Task description: Gather each line of the entries below that includes "this".
______
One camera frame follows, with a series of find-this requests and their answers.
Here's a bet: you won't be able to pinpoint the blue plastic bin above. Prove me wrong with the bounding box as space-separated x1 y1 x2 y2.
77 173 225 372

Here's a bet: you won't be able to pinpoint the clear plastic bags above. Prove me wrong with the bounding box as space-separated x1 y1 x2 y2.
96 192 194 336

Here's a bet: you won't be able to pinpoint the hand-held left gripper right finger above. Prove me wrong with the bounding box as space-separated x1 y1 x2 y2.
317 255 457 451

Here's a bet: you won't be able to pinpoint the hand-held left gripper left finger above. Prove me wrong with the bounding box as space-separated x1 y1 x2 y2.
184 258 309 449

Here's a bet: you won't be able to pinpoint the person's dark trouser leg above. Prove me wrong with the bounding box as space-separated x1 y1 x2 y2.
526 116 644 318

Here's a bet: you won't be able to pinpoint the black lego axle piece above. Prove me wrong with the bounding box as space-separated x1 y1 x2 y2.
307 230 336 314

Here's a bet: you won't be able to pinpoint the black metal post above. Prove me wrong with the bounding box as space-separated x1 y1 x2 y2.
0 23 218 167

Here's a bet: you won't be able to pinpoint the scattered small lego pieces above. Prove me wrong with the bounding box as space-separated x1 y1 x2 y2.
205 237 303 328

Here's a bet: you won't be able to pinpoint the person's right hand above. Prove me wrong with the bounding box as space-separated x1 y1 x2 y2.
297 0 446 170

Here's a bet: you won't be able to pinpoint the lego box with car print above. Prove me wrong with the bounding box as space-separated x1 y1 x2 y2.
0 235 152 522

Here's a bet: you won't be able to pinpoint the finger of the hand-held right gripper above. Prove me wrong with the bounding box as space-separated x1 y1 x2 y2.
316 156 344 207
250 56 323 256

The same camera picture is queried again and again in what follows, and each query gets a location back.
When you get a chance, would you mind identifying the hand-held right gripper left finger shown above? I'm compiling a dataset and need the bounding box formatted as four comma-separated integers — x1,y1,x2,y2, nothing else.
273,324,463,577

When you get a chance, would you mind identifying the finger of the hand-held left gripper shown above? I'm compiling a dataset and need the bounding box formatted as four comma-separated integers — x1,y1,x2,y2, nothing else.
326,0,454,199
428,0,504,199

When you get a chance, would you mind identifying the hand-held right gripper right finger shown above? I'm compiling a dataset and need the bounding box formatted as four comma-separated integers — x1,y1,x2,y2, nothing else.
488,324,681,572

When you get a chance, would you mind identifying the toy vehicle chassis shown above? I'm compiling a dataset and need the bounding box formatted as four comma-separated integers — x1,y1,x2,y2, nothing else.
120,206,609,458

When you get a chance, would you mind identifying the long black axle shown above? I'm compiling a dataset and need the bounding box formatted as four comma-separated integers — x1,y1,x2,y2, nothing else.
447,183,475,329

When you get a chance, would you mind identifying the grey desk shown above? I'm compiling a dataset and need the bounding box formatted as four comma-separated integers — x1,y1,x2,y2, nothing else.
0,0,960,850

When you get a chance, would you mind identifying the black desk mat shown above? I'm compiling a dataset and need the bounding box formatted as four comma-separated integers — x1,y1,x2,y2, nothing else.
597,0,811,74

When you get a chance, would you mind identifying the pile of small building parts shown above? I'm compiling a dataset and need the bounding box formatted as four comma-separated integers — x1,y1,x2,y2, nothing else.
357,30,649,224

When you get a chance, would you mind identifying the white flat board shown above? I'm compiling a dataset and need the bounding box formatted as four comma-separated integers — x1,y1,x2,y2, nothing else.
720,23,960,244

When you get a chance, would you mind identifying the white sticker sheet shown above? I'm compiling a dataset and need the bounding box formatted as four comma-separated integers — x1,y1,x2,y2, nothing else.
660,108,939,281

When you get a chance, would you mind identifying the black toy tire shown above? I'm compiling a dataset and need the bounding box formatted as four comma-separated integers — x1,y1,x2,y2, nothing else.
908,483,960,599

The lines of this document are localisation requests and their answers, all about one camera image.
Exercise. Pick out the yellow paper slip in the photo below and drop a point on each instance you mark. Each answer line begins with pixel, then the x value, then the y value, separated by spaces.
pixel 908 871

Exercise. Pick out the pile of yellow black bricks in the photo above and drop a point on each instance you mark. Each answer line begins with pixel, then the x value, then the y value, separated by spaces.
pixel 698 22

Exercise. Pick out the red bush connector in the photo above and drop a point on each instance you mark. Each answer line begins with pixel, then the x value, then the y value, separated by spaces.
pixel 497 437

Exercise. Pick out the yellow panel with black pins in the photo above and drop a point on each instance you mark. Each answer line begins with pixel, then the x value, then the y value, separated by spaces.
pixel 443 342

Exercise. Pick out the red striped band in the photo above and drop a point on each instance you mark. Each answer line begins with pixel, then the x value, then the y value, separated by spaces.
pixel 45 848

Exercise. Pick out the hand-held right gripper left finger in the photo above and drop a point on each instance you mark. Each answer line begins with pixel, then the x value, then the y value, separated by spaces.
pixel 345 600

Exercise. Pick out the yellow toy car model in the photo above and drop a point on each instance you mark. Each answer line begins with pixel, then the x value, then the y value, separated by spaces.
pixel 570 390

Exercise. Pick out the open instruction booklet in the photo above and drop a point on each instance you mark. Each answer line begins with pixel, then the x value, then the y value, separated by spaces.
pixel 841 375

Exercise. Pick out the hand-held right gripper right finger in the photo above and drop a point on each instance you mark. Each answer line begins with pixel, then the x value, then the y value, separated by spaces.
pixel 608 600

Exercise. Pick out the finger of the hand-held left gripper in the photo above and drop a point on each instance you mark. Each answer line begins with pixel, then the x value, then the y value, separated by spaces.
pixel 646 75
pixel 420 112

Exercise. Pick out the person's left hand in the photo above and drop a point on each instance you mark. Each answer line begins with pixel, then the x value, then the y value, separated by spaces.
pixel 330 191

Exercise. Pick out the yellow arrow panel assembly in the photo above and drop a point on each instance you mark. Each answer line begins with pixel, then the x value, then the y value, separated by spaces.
______
Written solution:
One camera frame follows, with a series of find-this requests and their answers.
The lines of this document are localisation requests and their answers, all about one camera image.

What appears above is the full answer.